Introduction
As it will be clear I am not a machine learning expert, but I work in a management position in data science and I am studying ML to understand the potential. Mostly as an exercise, I am training a neural network to predict resulting points in a Bejewel-like game given the initial board (let's say R rows, C columns, L colors). Following the deep-chess paper (https://arxiv.org/abs/1711.09667), I am not defining features but I am letting the NN find them. As an input I therefore use a R*C*L binary input neurons, plus 2 R*C additional input neurons for the 2 "special" gems (obtained by destroying more than 3 gems at a time). For a 8x8 board with the classic 5 colors, this amount to 448 input neurons. I use two hidden layers (100,20) and a sigmoid function between layers. I train this using a database I have built with a thousand games: starting board as input and points obtained after 5 moves as output.
Question
In general any suggestion is welcome of course, as I do not have professional experience in Machine Learning. My question is more theoretical however.
I was wondering how I could exploit the symmetry between the five colors.
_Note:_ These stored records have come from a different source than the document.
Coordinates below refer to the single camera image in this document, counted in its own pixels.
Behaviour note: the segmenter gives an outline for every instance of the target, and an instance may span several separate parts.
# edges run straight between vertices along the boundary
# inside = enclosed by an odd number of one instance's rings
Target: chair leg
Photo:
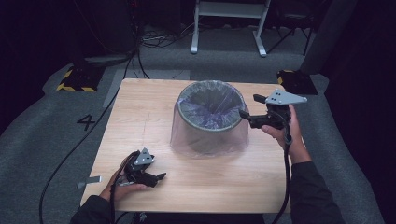
[[[304,53],[303,53],[304,56],[305,56],[305,54],[306,54],[306,50],[308,49],[309,40],[311,39],[311,35],[312,35],[312,27],[309,28],[309,34],[308,34],[308,38],[307,38],[307,40],[306,40],[306,44],[305,44],[305,48],[304,48]]]
[[[276,48],[286,37],[288,37],[291,33],[293,32],[293,30],[290,30],[286,35],[284,35],[279,41],[277,41],[276,44],[274,44],[268,51],[267,53],[270,53],[274,48]]]

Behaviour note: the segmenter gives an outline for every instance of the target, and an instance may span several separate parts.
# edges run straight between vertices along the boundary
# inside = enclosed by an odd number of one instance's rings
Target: clear plastic bag
[[[232,85],[206,80],[190,84],[174,109],[171,148],[193,157],[213,157],[248,146],[248,111],[242,94]]]

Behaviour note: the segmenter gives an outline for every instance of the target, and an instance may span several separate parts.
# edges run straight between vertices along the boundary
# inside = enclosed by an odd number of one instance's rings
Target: wooden table
[[[249,128],[248,148],[225,156],[191,159],[170,148],[175,102],[193,81],[124,79],[92,167],[103,181],[85,189],[81,204],[99,194],[131,152],[148,148],[156,161],[147,172],[167,173],[155,188],[128,195],[120,211],[277,213],[285,194],[283,151],[261,130]],[[279,85],[230,83],[252,115],[265,114],[253,94],[270,95]]]

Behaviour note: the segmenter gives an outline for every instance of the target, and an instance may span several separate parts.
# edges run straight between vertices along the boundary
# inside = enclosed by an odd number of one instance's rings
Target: black curtain
[[[320,71],[330,80],[334,120],[387,223],[396,223],[395,40],[395,1],[360,0]]]

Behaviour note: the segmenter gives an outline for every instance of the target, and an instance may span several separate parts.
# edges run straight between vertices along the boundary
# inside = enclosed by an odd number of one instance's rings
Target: white metal frame
[[[268,8],[271,0],[265,0],[264,4],[243,4],[243,3],[224,3],[224,2],[206,2],[196,0],[194,15],[194,34],[192,36],[191,53],[198,52],[198,22],[199,16],[220,16],[220,17],[238,17],[260,19],[259,28],[253,31],[253,37],[256,41],[257,48],[262,57],[267,55],[260,35],[267,17]]]

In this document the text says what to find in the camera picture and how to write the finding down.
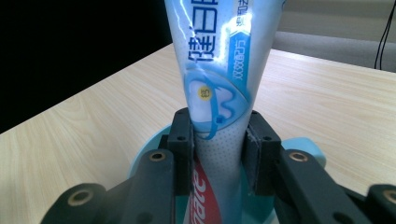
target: black cable
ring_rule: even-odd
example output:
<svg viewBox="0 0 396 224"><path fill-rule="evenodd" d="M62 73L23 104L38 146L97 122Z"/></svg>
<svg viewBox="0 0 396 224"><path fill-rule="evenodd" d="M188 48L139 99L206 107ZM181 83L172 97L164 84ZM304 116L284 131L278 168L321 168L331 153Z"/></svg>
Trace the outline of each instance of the black cable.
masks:
<svg viewBox="0 0 396 224"><path fill-rule="evenodd" d="M388 22L387 22L387 26L385 27L384 34L382 34L381 40L379 41L378 50L376 52L376 57L375 57L374 69L376 69L376 64L377 64L377 61L378 61L379 51L381 50L381 54L380 54L380 58L379 58L379 69L382 70L382 56L384 54L385 44L387 43L388 34L389 34L389 30L390 30L390 25L392 23L395 7L396 7L396 0L395 0L395 2L393 4L392 11L389 14ZM382 48L381 48L382 40L384 39L384 37L385 37L384 44L382 45Z"/></svg>

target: white wall
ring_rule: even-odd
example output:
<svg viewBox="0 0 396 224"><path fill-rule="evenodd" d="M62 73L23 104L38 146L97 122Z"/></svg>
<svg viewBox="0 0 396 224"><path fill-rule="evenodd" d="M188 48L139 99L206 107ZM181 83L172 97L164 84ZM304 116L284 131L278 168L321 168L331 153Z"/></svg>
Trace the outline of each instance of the white wall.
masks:
<svg viewBox="0 0 396 224"><path fill-rule="evenodd" d="M379 41L394 0L287 0L279 31ZM396 43L396 15L387 42Z"/></svg>

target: wood grain
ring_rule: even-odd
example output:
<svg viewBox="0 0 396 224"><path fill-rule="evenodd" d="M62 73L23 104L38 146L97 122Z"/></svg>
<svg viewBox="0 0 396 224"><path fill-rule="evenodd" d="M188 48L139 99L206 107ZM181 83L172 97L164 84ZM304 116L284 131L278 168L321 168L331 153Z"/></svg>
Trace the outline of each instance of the wood grain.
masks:
<svg viewBox="0 0 396 224"><path fill-rule="evenodd" d="M365 194L396 185L395 86L393 73L272 50L254 109L282 139L316 142L331 176ZM80 183L118 185L185 106L169 45L0 134L0 223L39 223Z"/></svg>

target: black metal bracket
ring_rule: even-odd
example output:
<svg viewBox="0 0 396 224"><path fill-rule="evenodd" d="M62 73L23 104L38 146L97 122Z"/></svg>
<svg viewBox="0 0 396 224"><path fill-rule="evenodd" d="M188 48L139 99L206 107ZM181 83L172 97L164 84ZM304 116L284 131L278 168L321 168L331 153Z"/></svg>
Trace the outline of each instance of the black metal bracket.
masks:
<svg viewBox="0 0 396 224"><path fill-rule="evenodd" d="M175 113L169 134L146 152L131 178L105 190L77 185L49 209L48 223L175 223L175 197L189 195L193 152L188 108ZM285 150L260 113L247 128L242 164L251 193L273 195L280 223L396 223L396 187L373 185L366 197L337 185L315 158Z"/></svg>

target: screw hole
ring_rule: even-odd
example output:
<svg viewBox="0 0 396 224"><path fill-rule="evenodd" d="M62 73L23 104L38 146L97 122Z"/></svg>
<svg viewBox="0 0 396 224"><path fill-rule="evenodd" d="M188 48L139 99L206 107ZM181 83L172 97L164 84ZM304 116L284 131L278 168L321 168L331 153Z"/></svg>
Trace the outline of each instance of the screw hole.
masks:
<svg viewBox="0 0 396 224"><path fill-rule="evenodd" d="M301 152L291 152L289 157L294 161L308 161L308 157Z"/></svg>
<svg viewBox="0 0 396 224"><path fill-rule="evenodd" d="M152 221L152 214L147 212L139 213L136 217L136 221L139 224L148 224Z"/></svg>
<svg viewBox="0 0 396 224"><path fill-rule="evenodd" d="M80 189L70 195L67 203L70 206L79 206L83 205L84 203L89 202L93 197L93 192L91 189Z"/></svg>
<svg viewBox="0 0 396 224"><path fill-rule="evenodd" d="M353 224L353 220L349 216L347 216L347 215L345 215L343 213L336 212L332 216L339 223L342 223L342 224Z"/></svg>
<svg viewBox="0 0 396 224"><path fill-rule="evenodd" d="M149 155L151 161L163 161L165 160L165 154L163 152L154 152Z"/></svg>

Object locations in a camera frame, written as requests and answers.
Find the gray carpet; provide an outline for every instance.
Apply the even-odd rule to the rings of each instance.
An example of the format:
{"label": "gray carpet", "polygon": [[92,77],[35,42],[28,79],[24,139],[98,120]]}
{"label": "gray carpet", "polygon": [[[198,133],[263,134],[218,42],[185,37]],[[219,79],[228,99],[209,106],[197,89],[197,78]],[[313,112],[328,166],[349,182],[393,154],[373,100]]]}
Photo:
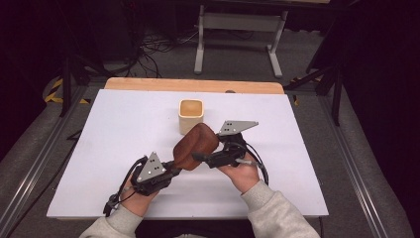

Indeed I know that shifting colors (i.e. switching the input neurons) nothing would change. An option I am thinking about now while I am writing this question (as usual!) would be to just multiply the training set by adding all the color permutations (5! = 120) of the input board to the set with the same output. A more refined and more conceptually appealing idea however would be to constraint the weights or the network structure somehow to reflect this theoretical symmetry, so that any learning would automatically update the network in a symmetric way. Is it feasible/advised? How to implement it?
Present Implementation
I use a very standard implementation of supervised learning in pybrain. The dataset DS has R*C*(L+2) binary input neurons and the output layer is normalized (subtracting mean and dividing by standard deviation). There are two hidden layers. Everything is fully connected.
The dataset DS is split 80-20 in TrainDS and TestDS.
nn=FeedForwardNetwork()
inLayer = LinearLayer(R*C*(L+2))
hidden1 = SigmoidLayer(100)
hidden2 = SigmoidLayer(20)
outLayer = SigmoidLayer(1)
nn.addInputModule(inLayer)
nn.addModule(hidden1)
nn.addModule(hidden2)
nn.addOutputModule(outLayer)
in_to_hidden = FullConnection(inLayer, hidden1)
hidden1_to_hidden2 = FullConnection(hidden1, hidden2)
hidden2_to_out = FullConnection(hidden2,outLayer)
nn.addConnection(in_to_hidden)
nn.addConnection(hidden1_to_hidden2)
nn.addConnection(hidden2_to_out)
nn.sortModules()
TrainDS, TestDS = DS.splitWithProportion(0.8)
trainer = BackpropTrainer( nn, dataset=DS, momentum=0.1, verbose=True, weightdecay=0.01)
print sum(np.abs(nn.activateOnDataset(TrainDS) - TrainDS.data['target'][:len(TrainDS)]))/len(TrainDS)
print sum(np.abs(nn.activateOnDataset(TestDS) - TestDS.data['target'][:len(TestDS)]))/len(TestDS)
I get an average error on the train and test set of respectively 0.70 and 0.77.